The Federal Reserve should cut interest rates by another quarter point at its meeting this month and then look to see how a seeming disconnect between strong growth and weak employment resolves itself, Fed Governor Christopher Waller said Thursday.
“I believe that the FOMC should reduce the policy rate another 25 basis points at our meeting that concludes October 29. But beyond that point, I will be looking for how the solid GDP data reconcile with the softening labor market,” Waller said. (See MNI POLICY: Fed Set To Keep Cutting Rates Despite Missing Data)
If economic growth remains as strong as it has been recently and the labor market picks up in tow, that would lessen the need for the Fed to proactively ease monetary policy, he said.

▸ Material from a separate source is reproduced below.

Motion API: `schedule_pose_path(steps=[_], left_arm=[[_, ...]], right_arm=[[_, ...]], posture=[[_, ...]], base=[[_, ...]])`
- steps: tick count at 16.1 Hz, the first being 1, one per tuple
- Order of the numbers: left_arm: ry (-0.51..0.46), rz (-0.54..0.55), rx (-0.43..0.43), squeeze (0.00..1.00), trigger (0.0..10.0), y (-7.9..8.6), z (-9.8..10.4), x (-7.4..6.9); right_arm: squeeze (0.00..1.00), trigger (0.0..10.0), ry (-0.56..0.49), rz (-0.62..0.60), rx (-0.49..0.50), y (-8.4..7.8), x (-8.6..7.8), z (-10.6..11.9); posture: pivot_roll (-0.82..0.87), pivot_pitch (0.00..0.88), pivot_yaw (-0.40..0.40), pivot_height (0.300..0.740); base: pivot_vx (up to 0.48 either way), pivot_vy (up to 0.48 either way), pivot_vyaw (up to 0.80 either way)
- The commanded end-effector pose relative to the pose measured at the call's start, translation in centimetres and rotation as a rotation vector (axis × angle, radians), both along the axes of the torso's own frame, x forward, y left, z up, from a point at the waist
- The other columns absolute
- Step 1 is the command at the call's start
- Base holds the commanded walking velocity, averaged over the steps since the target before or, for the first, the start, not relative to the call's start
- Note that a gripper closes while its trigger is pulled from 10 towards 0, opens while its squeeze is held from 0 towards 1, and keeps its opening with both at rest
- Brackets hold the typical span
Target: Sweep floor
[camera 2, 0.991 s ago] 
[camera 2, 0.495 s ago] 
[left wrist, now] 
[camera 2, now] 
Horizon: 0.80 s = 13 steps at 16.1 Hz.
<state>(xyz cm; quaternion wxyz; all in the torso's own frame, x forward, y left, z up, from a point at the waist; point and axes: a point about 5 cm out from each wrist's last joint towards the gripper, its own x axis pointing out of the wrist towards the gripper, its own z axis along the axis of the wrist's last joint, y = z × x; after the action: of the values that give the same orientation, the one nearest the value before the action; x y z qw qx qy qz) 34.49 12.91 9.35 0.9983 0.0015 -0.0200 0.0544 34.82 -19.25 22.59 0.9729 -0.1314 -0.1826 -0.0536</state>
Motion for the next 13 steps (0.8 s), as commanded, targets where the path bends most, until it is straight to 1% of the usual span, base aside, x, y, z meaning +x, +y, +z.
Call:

“What I would want to avoid is rekindling inflationary pressure by moving too quickly and squandering the significant progress we have made taming inflation. On the other hand, if the labor market continues to soften or even weaken and inflation remains in check, then I believe the FOMC should proceed to reduce the policy rate toward a neutral level, which I judge is about 100 to 125 basis points lower than it is today,” Waller said in prepared remarks to the Council of Foreign Relations.
“The labor market has been sending some clear warnings lately, and we should be ready to act if those warnings are validated by what we learn in the coming weeks and months.”
He is not especially concerned about inflation because he views inflation excluding a one-time hit from tariffs to be "running fairly close to our target.”
In the absence of economic data during the government shutdown, Waller said he’s relying on business contacts to get a feel for conditions on the ground. “So far that input tends to support — rather than resolve — the contrast we have seen between strong economic activity and a softening labor market.”
He said what data is still available on the labor market largely corroborate his view that clouds are gathering around the employment outlook that policymakers must watch closely.